¿Tengo que comprar carne con certificado halal?
Depende de dónde estés y de cuál sea realmente la alternativa. El Corán permite expresamente el alimento de la Gente del Libro, y sobre esa base algunos sabios permiten la carne de carniceros judíos y cristianos en Occidente. Otros sostienen que el sacrificio industrial ya no cumple las condiciones que el versículo daba por supuestas. Ambas posturas se sostienen con seriedad; cuál se aplica a tu suministro local es lo que conviene consultar.
La respuesta honesta depende de tu situación. Abajo está de qué depende.
Es una de las preguntas de mayor consecuencia práctica para un musulmán nuevo, y una en la que una respuesta única y confiada sería engañosa.
Empecemos por lo que no se discute. El cerdo está prohibido; la carroña está prohibida; el animal consagrado a otra divinidad está prohibido. Y esto es explícito:
“De hoy en adelante les es permitido todo alimento bueno. La carne de los animales sacrificados de quienes recibieron el Libro la Torá y el Evangelio es lícita, y la carne de los animales que ustedes sacrifican es lícita para ellos. También es permitido para ustedes casarse con las mujeres creyentes que sean recatadas, y con las mujeres recatadas que recibieron el Libro anteriormente judías y cristianas, siempre que cumplan la condición de darles su dote, con intención seria de casarse, no para fornicar ni tomarlas como amantes secretas. Pero quien rechace la creencia monoteísta de Allah, sus obras en este mundo habrán sido en vano, y en la otra vida se contará entre los perdedores.” (Corán 5:5)
Ese versículo es la raíz del desacuerdo, porque permite con claridad el alimento de la Gente del Libro: judíos y cristianos. La discusión es si sigue aplicándose a un supermercado moderno.
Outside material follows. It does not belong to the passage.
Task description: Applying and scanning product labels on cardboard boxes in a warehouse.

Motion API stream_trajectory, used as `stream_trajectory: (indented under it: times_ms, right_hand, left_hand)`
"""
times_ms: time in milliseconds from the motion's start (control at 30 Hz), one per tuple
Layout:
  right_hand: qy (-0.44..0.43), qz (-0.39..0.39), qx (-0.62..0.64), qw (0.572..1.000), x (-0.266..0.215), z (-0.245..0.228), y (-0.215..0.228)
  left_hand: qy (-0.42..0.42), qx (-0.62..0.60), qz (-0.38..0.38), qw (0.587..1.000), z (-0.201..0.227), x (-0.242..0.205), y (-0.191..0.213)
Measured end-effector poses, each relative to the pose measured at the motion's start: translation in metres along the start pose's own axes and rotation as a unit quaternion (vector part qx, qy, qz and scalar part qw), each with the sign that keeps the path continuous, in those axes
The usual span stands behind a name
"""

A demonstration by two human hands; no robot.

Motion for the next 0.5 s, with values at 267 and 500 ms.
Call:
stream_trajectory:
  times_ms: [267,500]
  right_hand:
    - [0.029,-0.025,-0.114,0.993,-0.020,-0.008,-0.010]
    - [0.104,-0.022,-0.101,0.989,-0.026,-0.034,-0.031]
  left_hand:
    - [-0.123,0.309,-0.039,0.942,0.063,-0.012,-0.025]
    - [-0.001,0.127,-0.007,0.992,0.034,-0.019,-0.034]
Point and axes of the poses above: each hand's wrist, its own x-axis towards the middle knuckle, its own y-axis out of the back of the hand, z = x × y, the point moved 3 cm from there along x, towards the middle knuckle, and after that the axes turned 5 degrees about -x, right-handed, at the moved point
Una postura: el versículo dice lo que dice, de modo que la carne de un país de mayoría cristiana es lícita, y un musulmán en Occidente puede comprar carne corriente que no sea de cerdo. Quienes la sostienen suelen añadir que digas tú mismo bismillah sobre ella.
Otra postura: el permiso presuponía un sacrificio hecho por un carnicero creyente que invocaba el nombre de Dios. El procesado industrial —sacrificio mecánico, aturdimiento que puede matar antes del corte, ninguna invocación— es una práctica distinta de la que el versículo permitió, así que se requiere carne halal certificada.
Una tercera, muy seguida en la práctica: comer halal certificado donde esté razonablemente disponible, y apoyarse en la primera postura donde no lo esté.
Lo que determina tu respuesta: qué se vende de verdad cerca de ti, si la certificación disponible es fiable, y a qué corriente de dictamen sigues.
En algo coinciden todas las posturas, y para muchos es un alivio: el invitado no está obligado a interrogar al anfitrión. Las opciones vegetarianas y de pescado esquivan la cuestión por completo, y por eso son lo que pide la mayoría de los musulmanes al comer fuera en un sitio incierto.